(Source data)

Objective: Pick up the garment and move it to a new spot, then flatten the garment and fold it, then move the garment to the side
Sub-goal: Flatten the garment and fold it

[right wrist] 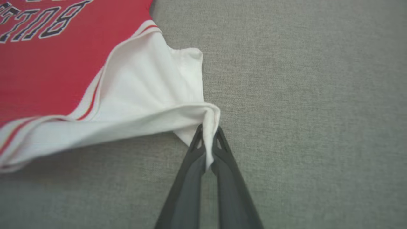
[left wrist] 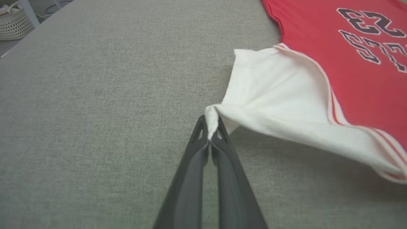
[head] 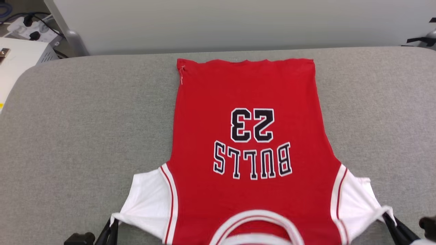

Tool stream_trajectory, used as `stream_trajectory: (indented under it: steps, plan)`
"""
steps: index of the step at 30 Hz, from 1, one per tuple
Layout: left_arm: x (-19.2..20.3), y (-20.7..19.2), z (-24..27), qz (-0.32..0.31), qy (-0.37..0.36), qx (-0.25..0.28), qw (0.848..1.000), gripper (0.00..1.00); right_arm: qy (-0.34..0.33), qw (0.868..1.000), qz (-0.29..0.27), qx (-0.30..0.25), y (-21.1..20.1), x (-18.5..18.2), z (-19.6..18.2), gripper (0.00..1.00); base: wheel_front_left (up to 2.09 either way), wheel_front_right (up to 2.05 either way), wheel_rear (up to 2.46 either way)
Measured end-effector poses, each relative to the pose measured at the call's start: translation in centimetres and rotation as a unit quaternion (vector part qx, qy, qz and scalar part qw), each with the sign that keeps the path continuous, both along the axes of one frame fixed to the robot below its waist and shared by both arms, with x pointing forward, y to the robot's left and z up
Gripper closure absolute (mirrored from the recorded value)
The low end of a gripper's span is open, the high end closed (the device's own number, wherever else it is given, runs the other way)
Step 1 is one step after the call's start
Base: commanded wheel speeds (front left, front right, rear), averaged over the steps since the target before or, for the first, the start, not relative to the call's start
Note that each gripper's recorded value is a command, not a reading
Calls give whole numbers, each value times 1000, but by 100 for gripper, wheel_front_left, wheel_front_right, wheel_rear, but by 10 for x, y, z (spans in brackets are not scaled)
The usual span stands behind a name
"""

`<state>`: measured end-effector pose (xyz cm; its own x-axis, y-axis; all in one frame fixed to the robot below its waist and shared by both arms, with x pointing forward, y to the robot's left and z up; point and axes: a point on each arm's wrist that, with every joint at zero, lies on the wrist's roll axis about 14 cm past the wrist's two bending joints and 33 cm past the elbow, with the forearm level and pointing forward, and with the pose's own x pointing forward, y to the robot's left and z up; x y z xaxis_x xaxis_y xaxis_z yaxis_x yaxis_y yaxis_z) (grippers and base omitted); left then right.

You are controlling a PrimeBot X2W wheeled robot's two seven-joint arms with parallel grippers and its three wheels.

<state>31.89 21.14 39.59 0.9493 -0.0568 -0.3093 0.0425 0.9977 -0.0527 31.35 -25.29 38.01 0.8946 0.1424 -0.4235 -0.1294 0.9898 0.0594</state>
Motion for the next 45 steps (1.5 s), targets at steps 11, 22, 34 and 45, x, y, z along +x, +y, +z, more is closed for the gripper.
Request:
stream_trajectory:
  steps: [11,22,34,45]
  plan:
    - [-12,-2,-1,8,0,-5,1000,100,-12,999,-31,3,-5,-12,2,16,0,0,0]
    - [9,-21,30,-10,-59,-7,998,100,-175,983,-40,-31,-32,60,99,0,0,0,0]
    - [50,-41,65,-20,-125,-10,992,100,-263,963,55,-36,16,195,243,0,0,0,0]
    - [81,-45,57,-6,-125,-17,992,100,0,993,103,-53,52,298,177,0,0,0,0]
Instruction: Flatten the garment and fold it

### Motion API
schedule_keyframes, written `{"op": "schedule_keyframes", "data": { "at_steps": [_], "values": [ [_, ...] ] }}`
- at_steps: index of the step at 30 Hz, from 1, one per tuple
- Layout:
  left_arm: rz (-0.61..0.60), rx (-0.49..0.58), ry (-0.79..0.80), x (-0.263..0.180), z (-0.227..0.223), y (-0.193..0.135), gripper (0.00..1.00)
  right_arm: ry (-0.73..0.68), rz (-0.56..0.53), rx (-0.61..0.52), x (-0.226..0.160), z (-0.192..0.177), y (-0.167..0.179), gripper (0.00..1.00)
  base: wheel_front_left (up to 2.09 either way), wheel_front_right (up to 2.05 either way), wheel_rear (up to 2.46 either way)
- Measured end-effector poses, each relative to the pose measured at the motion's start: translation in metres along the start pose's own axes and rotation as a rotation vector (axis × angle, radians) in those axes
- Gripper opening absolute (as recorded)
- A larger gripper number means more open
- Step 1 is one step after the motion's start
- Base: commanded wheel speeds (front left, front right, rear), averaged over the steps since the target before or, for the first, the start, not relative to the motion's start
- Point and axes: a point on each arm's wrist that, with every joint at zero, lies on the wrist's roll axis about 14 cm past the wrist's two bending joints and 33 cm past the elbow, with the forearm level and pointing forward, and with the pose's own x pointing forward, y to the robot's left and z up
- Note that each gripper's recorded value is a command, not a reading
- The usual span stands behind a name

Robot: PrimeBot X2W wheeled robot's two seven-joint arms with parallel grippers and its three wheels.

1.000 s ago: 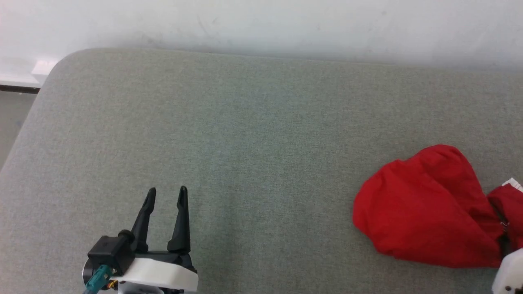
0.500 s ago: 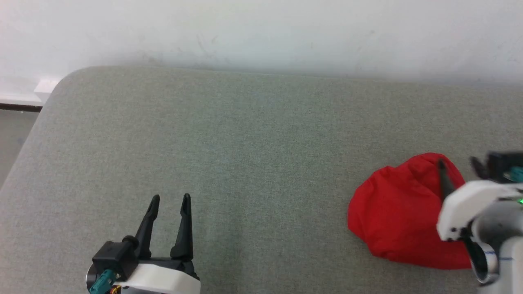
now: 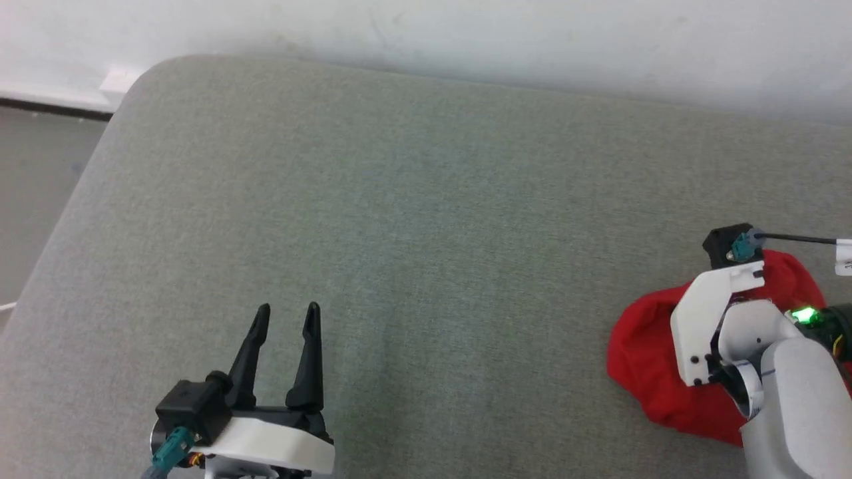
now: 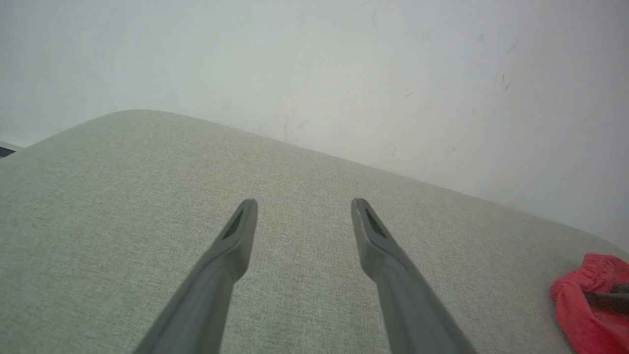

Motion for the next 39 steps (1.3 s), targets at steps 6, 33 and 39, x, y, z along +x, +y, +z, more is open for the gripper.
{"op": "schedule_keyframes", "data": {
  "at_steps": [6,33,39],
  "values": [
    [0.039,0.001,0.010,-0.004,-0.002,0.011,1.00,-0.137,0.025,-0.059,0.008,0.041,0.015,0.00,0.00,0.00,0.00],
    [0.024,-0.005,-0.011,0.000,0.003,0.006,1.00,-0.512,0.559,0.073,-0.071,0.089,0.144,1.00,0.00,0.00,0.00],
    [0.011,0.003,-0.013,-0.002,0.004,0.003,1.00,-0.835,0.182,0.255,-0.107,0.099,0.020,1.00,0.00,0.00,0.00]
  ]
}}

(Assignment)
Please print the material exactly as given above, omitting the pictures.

(Written response)
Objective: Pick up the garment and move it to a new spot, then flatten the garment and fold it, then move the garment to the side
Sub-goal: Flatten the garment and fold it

[right wrist] 
[left wrist] 
[head] 

Tool stream_trajectory, used as `stream_trajectory: (indented under it: steps, plan)`
"""
steps: index of the step at 30 Hz, from 1, one per tuple
Layout: left_arm: x (-19.2..20.3), y (-20.7..19.2), z (-24..27), qz (-0.32..0.31), qy (-0.37..0.36), qx (-0.25..0.28), qw (0.848..1.000), gripper (0.00..1.00); right_arm: qy (-0.34..0.33), qw (0.868..1.000), qz (-0.29..0.27), qx (-0.30..0.25), y (-21.1..20.1), x (-18.5..18.2), z (-19.6..18.2), gripper (0.00..1.00); base: wheel_front_left (up to 2.09 either way), wheel_front_right (up to 2.05 either way), wheel_rear (up to 2.46 either way)
Measured end-effector poses, each relative to the pose measured at the call's start: translation in centimetres and rotation as a unit quaternion (vector part qx, qy, qz and scalar part qw), each with the sign that keeps the path continuous, both along the axes of one frame fixed to the robot below its waist and shared by both arms, with x pointing forward, y to the robot's left and z up
Gripper closure absolute (mirrored from the recorded value)
The low end of a gripper's span is open, the high end closed (the device's own number, wherever else it is given, runs the other way)
Step 1 is one step after the call's start
Base: commanded wheel speeds (front left, front right, rear), averaged over the steps since the target before or, for the first, the start, not relative to the call's start
Note that each gripper's recorded value is a command, not a reading
Calls give whole numbers, each value times 1000, but by 100 for gripper, wheel_front_left, wheel_front_right, wheel_rear, but by 10 for x, y, z (spans in brackets are not scaled)
The usual span stands behind a name
"""

`<state>`: measured end-effector pose (xyz cm; its own x-axis, y-axis; all in one frame fixed to the robot below its waist and shared by both arms, with x pointing forward, y to the robot's left and z up; point and axes: a point on each arm's wrist that, with every joint at zero, lies on the wrist's roll axis about 14 cm past the wrist's two bending joints and 33 cm past the elbow, with the forearm level and pointing forward, and with the pose's own x pointing forward, y to the robot's left and z up; x y z xaxis_x xaxis_y xaxis_z yaxis_x yaxis_y yaxis_z) (grippers and base omitted); left then right.

You are controlling a PrimeBot X2W wheeled robot's two seven-joint arms with parallel grippers and its three wheels.

<state>31.89 21.14 39.59 0.9493 -0.0568 -0.3093 0.0425 0.9977 -0.0527 31.35 -25.29 38.01 0.8946 0.1424 -0.4235 -0.1294 0.9898 0.0594</state>
Motion for the next 45 steps (1.5 s), targets at steps 11, 22, 34 and 45, x, y, z along +x, +y, +z, more is closed for the gripper.
Request:
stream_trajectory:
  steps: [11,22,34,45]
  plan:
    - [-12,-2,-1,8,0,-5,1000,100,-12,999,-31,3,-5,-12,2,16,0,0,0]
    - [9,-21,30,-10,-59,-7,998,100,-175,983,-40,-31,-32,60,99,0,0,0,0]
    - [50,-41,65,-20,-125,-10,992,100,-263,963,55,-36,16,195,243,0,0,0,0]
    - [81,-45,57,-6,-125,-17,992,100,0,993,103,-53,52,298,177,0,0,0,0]
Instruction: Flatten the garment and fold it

### Motion API
schedule_keyframes, written `{"op": "schedule_keyframes", "data": { "at_steps": [_], "values": [ [_, ...] ] }}`
- at_steps: index of the step at 30 Hz, from 1, one per tuple
- Layout:
  left_arm: rz (-0.61..0.60), rx (-0.49..0.58), ry (-0.79..0.80), x (-0.263..0.180), z (-0.227..0.223), y (-0.193..0.135), gripper (0.00..1.00)
  right_arm: ry (-0.73..0.68), rz (-0.56..0.53), rx (-0.61..0.52), x (-0.226..0.160), z (-0.192..0.177), y (-0.167..0.179), gripper (0.00..1.00)
  base: wheel_front_left (up to 2.09 either way), wheel_front_right (up to 2.05 either way), wheel_rear (up to 2.46 either way)
- Measured end-effector poses, each relative to the pose measured at the motion's start: translation in metres along the start pose's own axes and rotation as a rotation vector (axis × angle, radians) in those axes
- Gripper opening absolute (as recorded)
- A larger gripper number means more open
- Step 1 is one step after the motion's start
- Base: commanded wheel speeds (front left, front right, rear), averaged over the steps since the target before or, for the first, the start, not relative to the motion's start
- Point and axes: a point on each arm's wrist that, with every joint at zero, lies on the wrist's roll axis about 14 cm past the wrist's two bending joints and 33 cm past the elbow, with the forearm level and pointing forward, and with the pose's own x pointing forward, y to the robot's left and z up
- Note that each gripper's recorded value is a command, not a reading
- The usual span stands behind a name

Robot: PrimeBot X2W wheeled robot's two seven-joint arms with parallel grippers and its three wheels.

1.000 s ago: 
0.500 s ago: 
now: 
now: 

Motion for the next 39 steps (1.3 s), targets at steps 6, 33 and 39, x, y, z along +x, +y, +z, more is open for the gripper.
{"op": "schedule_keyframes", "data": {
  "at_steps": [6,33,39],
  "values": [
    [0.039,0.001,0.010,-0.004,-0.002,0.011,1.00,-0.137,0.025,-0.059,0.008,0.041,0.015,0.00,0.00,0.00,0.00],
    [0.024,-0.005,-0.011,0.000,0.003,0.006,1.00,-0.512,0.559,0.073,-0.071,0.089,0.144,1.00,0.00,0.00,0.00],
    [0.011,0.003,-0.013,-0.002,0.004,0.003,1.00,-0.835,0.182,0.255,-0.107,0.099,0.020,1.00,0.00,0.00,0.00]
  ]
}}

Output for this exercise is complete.